実家の自分の部屋で小さな焙煎機で毎日焙煎をして飲みきれない量をどうしようかと思い、とりあえず冷凍してストックした。友人知人にあげたりしながら、今思えば自己満足でしかなかったのかも知れないが仕事となるまでは長い時間がかかったように思う。その後に神戸の(株)マツモトコーヒーの松本さんと出会い、様々な経験をさせてくれた。一緒にコーヒーを飲んだり、美味しいご飯を食べて味覚を鍛えたり、出張の際に声をかけてくれて各国の農園主に合わせてくれたり、時には商談の席に同席させてくれたりした。そして数年前からは一緒に海外視察へ行ったりしている。焙煎は2回見せてくれて、抽出は1回見せてくれた。これもなかなか良い思い出だ。
焙煎を楽しんで育てる
擦り込まれた感覚と積み上がる経験は、自分の技術に変化したり言葉として外に出てくるのだと理解する。どう焙煎するのかの前に、どんなコーヒーなのかを知ることが大切だ。それにはまずコーヒーを飲むことが大切で、カッピングしたりドリップしたり、抽出方法を変えてみたりと豆の持つ個性や味を理解することだ。この時のリズム感が重要で、松本さんと一緒にカッピングした時に後に続いて同じスピードで進むようにしていた。日本でも海外でもかなりの数をカップしていると、いちいち考えてはいられないこともあるので、感覚をフルに使って感触をキャッチしていく。「考えるな、感じろ」とでも言えば近いかな。感触は温度変化でも違ってくるので何度も繰り返す。これは訓練のようなものかも知れないので「美味しいや、まずい」を探すのではなく、「良質か、そうでないか」を探す感覚だろうか。

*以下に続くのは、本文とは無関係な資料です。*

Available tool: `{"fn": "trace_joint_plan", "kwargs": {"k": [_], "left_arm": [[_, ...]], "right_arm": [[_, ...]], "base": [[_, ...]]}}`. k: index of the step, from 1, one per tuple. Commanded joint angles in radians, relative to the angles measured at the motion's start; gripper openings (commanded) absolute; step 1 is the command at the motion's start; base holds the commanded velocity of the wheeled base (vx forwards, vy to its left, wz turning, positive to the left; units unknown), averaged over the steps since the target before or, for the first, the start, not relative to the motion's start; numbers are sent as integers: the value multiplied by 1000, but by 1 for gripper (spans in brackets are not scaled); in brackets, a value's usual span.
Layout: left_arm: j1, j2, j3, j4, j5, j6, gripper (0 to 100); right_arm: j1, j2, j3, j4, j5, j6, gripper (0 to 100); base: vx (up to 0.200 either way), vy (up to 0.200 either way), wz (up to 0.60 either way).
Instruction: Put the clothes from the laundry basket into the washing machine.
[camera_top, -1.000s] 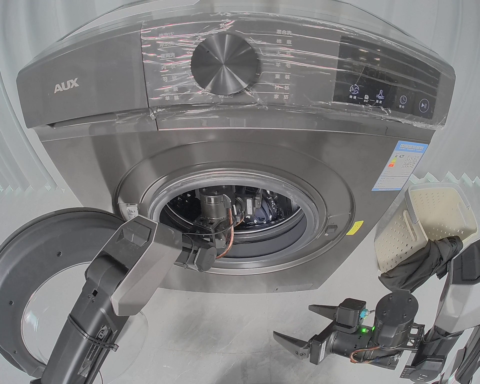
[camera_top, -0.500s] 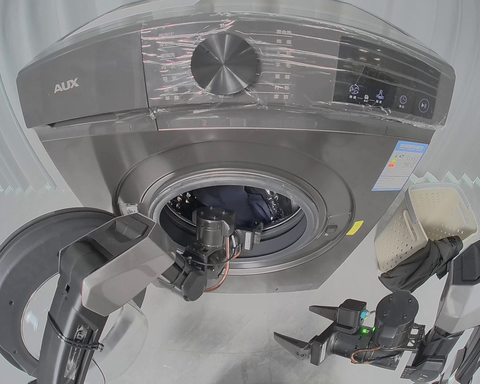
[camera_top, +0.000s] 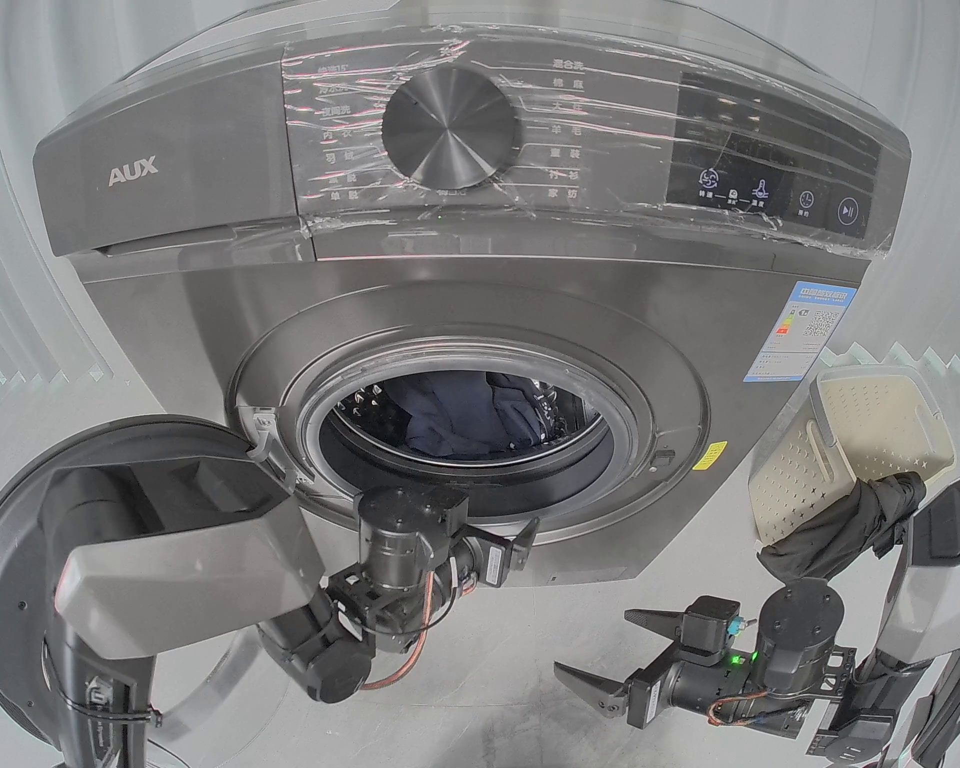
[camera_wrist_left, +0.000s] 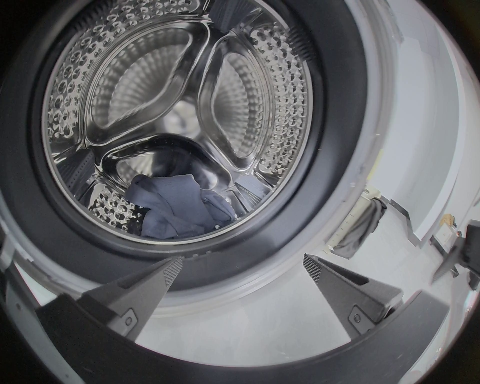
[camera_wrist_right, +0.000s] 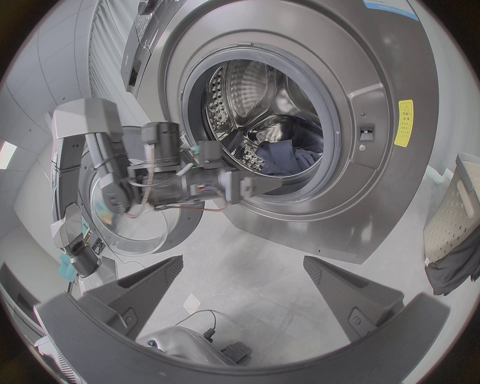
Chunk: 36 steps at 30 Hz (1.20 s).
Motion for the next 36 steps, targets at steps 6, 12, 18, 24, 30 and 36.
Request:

焙煎は様々な考えを持つこともできるので、もしかすると正しい焙煎理論というのはないのかも知れないが、個々に持つ焙煎理論は育てていった方が良いと思う。スペシャルティコーヒー豆はとても豊かなコーヒーなので含有されている魅力を十分に再現させていきたい。そして、そのポイントがどこにあるのかを知るのも大切になる。旅の計画は苦手だが、コーヒーになるとそうはしない。どこで何が入手できるかを想像し実践していく。こう書けば無計画な旅というのも可笑しいかも知れない。旅は実戦でどんどん変化していき、自分にマッチするその度にちょうどよい自分を知ることがある。いつか書いたが、私自身は料理することに例えて考える。それが素材の香りや味わいをどう楽しめるだろうかと毎日が挑戦だ。
スペシャルティコーヒー豆の持つ面白さは、自分で組み立てられる柔軟さがあると思う。答えを求めるより、自分の出した答えを信じることで、新しい答えが見つかるのだと思う。